Gluten-Free: Fleeting Trend or Long-term Concern for the Food & Beverage Industry

You have a delicious product that consumers have loved for years. However there is one problem, it’s not gluten-free.

 

Why should I care?

You should care because consumers care. According to a 2014 NY Times article, the portion of households reporting purchases of gluten-free food products to Nielsen rose from 5 percent (2010) to 11 percent (2013). The same article cites Harry Balzer, VP at the market research company NPD Group, “About 30 percent of the public says it would like to cut back on the amount of gluten it’s eating, and if you find 30 percent of the public doing anything, you’ll find a lot of marketers right there, too.”

 

 What’s the problem with gluten?

Gluten is a substance (a mixture of two proteins) found in cereal grains, especially wheat. Gluten is responsible for the elastic texture of dough.

 

Doctors recommend a gluten-free diet for people who have been diagnosed with celiac disease. A Mayo Clinic survey from 2012 found that about 1.8 million Americans have celiac disease, but an additional 18 million people are believed to have gluten sensitivity.

 

Individuals with celiac disease are not driving the gluten-free market alone. From yogurt to the organic trend, there is a growing push toward low-processed foods. However, some maintain that going gluten-free isn’t the best option.

 

Shelley Case, R.D., author of Gluten-Free Diet: A Comprehensive Resource Guide, says in this article thatgoing gluten-free can potentially increase your risk of developing a micronutrient deficiency, especially if you rely on hyper-processed and fat/sugar-packed, packaged foods rather than the nutritionally stable and vitamin-packed fresh fruits, vegetables, and gluten-free grains (like quinoa) you should be eating anyway.”

 

What are my options?

1. Don’t change

Not every brand in going gluten-free just like not every person suffers from gluten sensitivity.
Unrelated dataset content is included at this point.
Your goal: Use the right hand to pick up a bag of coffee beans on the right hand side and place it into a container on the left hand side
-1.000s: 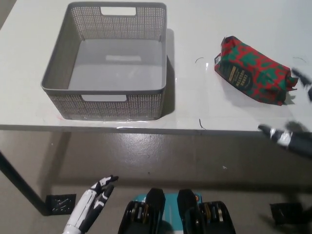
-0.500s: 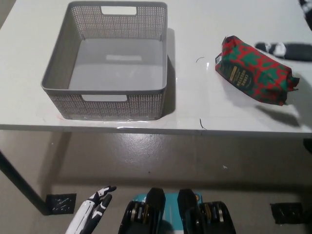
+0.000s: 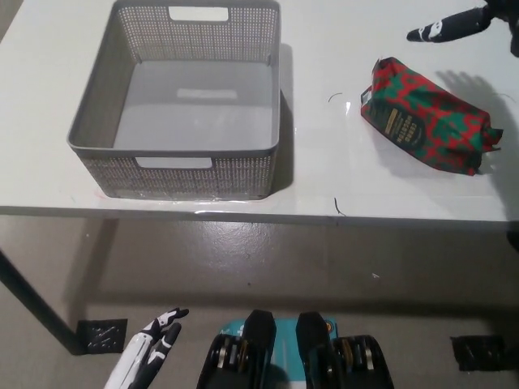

It’s up to each company to look at their products, assess costs v. benefits, and make the decision. While this isn’t the “sexy” or progressive choice, it could be the best option for you.

 

2. Have gluten-free choices

This seems like the best option for maintaining your core audience while still reaching those with gluten sensitivity. Even foods that are naturally gluten-free such as popcorn are being clearly labeled as such to signal that the product is safe for those with gluten-sensitivities.

 

Start small then decide whether or not to expand or maintain gluten-free choices. Tiffany Lach opened Sola Café in 2008. About 5% of her baked goods were gluten-free, now more than a quarter of her items are gluten-free.

 

3. Go entirely gluten-free

This may seem like an extreme change, but it could be worth it. Virginia Morris, VP for consumer strategy and insights at Daymon Worldwide says in this article that she doesn’t think the gluten-free craze will end anytime soon. “The reason I do believe this has legs is that it ties into this whole naked and ‘free from’ trend,” she said. “I think we as a country and as a globe will continue to be concerned about what’s going into our food supply.”

 

In the same article, Hitesh Hajarnavis, chief executive of Popcorn Indiana, says the following:

“The thing here, in my opinion, is that there is a small number of people who have celiac disease or are gluten intolerant, but there is a growing population of people who have somehow heard that gluten-free is healthier or think of it as fashionable, and when they remove gluten from their diet, they’re inadvertently taking out a lot of processed foods and are really feeling the benefits of eating healthier foods.”

 

If Mr. Hajarnavis is correct, then the companies that make the most effort to be low-processed, gluten-free, and/or “healthiest” could be the most successful long-term.